Puckrik on Perfume

Katie Puckrik ON Nov 13, 2009 AT 3:09 pm

Katie Puckrik: Photographer Martin Shaw

Katie Puckrik: Photographer Martin Shaw

Santa Maria Novella Acqua di Cuba
By Katie Puckrik

Santa Maria Novella is an Italian line launched in the 16th century by monks who threw their alchemy know-how into floral preparations. These fumehead friars were the first to create an alcohol-based cologne, a little something for Queen Catherine de Medici. They also devised the evocatively named Anti-Hysteria Water, which is still offered, though now known rather less kickily as Santa Maria Novella Acqua di Cuba.

The Santa Maria Novella range, packaged in days-of-yore chunky bottles with gold metallic labels, is fetchingly old-world European. The scents are mostly single note affairs, each celebrating a vivid plant or resin aroma, like Opoponax, Magnolia, or Patchouli. The fragrances are generally very hearty. They proclaim “Musk!” or “Vetiver!,”  and then just sock it to ya, no guesswork required.

After flings with Honeysuckle and Carnation, the one SMN that really socked it to me – and made it past the velvet rope into my personal collection, was Acqua di Cuba.

The start is a tart, brisk citrus, but it’s been and gone before you’ve finished reading this sentence. And then you’re immediately into the business of Acqua di Cuba, which is the tobacco, honey and leather business.

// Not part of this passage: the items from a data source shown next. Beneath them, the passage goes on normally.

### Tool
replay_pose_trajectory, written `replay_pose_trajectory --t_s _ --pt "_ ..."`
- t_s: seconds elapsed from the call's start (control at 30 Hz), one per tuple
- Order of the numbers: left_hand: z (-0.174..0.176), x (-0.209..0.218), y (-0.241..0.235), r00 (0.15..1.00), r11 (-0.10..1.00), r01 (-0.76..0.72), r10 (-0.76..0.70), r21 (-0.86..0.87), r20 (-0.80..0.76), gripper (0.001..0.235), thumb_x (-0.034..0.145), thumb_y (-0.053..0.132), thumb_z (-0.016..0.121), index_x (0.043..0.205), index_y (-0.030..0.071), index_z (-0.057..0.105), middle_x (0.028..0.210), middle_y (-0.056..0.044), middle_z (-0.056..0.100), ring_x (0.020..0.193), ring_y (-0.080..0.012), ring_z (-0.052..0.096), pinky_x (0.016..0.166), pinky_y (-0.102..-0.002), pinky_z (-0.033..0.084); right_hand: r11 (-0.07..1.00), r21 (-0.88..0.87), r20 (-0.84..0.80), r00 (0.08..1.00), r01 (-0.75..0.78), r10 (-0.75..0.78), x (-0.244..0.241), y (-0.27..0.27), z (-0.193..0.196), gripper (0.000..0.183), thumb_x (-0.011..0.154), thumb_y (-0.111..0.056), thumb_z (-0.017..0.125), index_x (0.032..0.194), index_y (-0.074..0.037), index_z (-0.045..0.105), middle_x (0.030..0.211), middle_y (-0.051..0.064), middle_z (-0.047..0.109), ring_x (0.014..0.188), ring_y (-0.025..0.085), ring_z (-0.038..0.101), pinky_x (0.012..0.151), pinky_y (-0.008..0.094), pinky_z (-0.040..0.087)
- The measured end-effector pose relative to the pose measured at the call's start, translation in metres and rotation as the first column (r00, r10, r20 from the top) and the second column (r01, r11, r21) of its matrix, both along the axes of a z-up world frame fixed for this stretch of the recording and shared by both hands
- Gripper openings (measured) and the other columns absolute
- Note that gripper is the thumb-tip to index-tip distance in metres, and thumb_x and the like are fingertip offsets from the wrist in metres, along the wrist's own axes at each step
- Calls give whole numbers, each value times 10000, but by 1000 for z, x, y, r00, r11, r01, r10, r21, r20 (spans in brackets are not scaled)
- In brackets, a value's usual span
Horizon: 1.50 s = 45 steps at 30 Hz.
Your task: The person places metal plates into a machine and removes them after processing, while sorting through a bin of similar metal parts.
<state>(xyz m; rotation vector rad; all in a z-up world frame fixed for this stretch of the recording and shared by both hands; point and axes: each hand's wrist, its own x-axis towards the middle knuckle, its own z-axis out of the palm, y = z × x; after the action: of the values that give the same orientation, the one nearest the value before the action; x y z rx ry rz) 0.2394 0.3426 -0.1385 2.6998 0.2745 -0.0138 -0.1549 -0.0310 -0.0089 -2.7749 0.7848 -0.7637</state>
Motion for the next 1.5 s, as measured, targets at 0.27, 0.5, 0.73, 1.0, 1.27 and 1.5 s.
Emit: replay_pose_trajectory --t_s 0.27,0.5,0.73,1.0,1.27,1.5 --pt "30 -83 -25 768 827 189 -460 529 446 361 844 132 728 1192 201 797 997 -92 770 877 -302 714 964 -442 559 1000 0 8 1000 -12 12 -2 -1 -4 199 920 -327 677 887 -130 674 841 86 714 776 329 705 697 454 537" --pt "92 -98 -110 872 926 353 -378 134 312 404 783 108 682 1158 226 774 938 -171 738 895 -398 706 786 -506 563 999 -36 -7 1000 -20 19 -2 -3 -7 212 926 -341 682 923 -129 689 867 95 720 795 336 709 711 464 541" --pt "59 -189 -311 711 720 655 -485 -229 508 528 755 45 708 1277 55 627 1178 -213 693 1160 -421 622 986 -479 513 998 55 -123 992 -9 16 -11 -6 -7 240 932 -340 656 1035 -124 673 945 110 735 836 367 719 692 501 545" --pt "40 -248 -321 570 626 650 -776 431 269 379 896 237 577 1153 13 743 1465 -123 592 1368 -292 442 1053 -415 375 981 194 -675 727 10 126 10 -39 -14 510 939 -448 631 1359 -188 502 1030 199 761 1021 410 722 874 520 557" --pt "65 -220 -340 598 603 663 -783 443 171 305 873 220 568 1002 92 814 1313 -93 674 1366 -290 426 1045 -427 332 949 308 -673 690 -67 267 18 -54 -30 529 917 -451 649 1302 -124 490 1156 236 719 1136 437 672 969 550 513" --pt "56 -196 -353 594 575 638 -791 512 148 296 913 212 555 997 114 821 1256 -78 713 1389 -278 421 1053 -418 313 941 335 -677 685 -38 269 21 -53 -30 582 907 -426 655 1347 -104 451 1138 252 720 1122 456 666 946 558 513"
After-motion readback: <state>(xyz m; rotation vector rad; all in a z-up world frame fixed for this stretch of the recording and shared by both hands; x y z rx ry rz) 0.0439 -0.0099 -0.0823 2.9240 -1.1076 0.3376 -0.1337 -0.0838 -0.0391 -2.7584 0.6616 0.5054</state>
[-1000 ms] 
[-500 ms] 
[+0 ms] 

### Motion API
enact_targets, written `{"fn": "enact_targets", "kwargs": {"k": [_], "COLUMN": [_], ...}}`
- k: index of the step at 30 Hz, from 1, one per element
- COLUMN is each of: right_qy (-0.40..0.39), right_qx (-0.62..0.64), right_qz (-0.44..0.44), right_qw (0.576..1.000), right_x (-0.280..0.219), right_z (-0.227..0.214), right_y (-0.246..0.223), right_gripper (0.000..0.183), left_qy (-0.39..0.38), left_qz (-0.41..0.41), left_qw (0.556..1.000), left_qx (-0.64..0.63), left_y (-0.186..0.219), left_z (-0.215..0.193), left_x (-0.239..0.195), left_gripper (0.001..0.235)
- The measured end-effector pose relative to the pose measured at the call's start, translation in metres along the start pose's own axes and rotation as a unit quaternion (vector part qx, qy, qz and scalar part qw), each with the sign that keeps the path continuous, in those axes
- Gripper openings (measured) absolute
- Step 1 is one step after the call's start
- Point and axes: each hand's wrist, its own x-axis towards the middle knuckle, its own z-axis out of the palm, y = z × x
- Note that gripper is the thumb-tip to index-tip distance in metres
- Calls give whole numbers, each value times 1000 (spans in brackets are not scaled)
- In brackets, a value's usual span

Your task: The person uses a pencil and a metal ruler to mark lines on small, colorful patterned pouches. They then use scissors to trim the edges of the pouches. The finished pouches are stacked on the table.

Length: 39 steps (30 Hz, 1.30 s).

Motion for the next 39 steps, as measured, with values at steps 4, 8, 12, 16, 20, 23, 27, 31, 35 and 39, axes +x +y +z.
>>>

Santa Maria Novella Fragrances

Santa Maria Novella Fragrances

There’s a resonant twang to these notes that leads some on the perfume forums to liken the sour-sweet effect to the smell of semen.  But those spunk-sniffers’ sperm-shakes must come from a different soda fountain than mine, because I’m not getting “back room at Cheetah’s” out of Acqua di Cuba. At all.

The tobacco in this eau de cologne has a decidedly vegetal harshness at first. Rather than sugary pipe tobacco, it’s almost like a cigar – one that’s been lit, stubbed out, then dampened.

The leather aspect seems conjured by the intesection between the tobacco and the honey, which is earthy, not dessert-y. This is not the puffball honey-tobacco of By Kilian Back to Black. This is a masculine affair: no vanilla, no raspberry, no Little Bo Peep.

AdC is incredibly long lasting, and smells better the longer it’s on the skin. It does that wonderful shape-shifting thing honey does, where it oscillates between flowers and between-the-sheets intimacy.

I love it, and it’s official: Acqua di Cuba is my favourite tobacco fragrance.